Isfahan: “This is Naghseh-Jahan, the area behind my high school. After years, I'm finally appreciating the beauty I had as a child. It had a great impact on me without my realizing it, although as a young girl I always wanted to be a designer or a painter — or a stewardess,” Javanbahkt laughs.


Wirework charms: “I bought these gold pieces at a craft fair in Italy in some really tiny town because I liked their craftsmanship. It was around the time that we launched Garland in the States, and I couldn’t resist buying some for Tord and myself. I plan to do something with them one day, I just have no idea what!”

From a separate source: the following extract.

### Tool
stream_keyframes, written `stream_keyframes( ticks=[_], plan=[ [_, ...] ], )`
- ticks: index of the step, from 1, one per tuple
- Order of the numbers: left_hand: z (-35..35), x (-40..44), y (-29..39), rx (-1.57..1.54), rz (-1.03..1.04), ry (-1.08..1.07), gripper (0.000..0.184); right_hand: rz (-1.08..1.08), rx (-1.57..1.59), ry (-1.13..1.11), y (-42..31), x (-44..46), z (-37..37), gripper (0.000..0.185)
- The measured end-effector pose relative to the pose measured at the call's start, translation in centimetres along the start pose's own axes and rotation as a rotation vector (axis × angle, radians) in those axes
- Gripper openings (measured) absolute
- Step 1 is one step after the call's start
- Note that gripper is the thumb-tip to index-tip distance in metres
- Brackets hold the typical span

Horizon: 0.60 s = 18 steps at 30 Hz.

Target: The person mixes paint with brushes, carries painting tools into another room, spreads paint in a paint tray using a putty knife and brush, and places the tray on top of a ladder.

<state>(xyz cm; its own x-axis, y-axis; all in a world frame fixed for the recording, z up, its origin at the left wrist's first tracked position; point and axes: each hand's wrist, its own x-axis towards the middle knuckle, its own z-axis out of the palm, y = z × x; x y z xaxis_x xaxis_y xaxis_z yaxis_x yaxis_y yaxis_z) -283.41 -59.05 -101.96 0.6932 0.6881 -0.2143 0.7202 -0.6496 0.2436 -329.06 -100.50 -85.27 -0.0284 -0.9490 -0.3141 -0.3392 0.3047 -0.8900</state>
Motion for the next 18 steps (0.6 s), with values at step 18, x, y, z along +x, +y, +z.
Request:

Saints: When she travels, Javanbahkt tends to collect things like colorful quilts and crafts, but over the years, she’s also amassed a sizable collection of these wooden saint sculptures. “They’re each carved from a single piece of wood and they have glass eyes, but the glass eyes often fall off when they’re very old. I had a friend from the Philippines who had an incredible one in her home. She said, ‘If you paint a portrait of me, I’ll trade you a saint.’ This was about 20 years ago, and after I brought that one home, I bought another in a little market in Guatemala, and I just kept going.”


“That’s why projects like Design With Conscience are so important,” Javanbahkt continues. “In the market where I bought the saint they had maybe 30 little stands, and everything was handmade by Guatemalans. Now you go and there are 500 stands, and 490 of them have things made in China. The craftsmanship is dying little by little.” Above, the most recent Design With Conscience project, a series of totes silkscreened by the rehabilitated gang members of Homeboy Industries. “One of them was 18 when he went to jail, and he’s 34 now,” Javanbahkt says. “In jail, he taught himself how to draw, and his drawings are better than most of my classmates from when I graduated Art Center!”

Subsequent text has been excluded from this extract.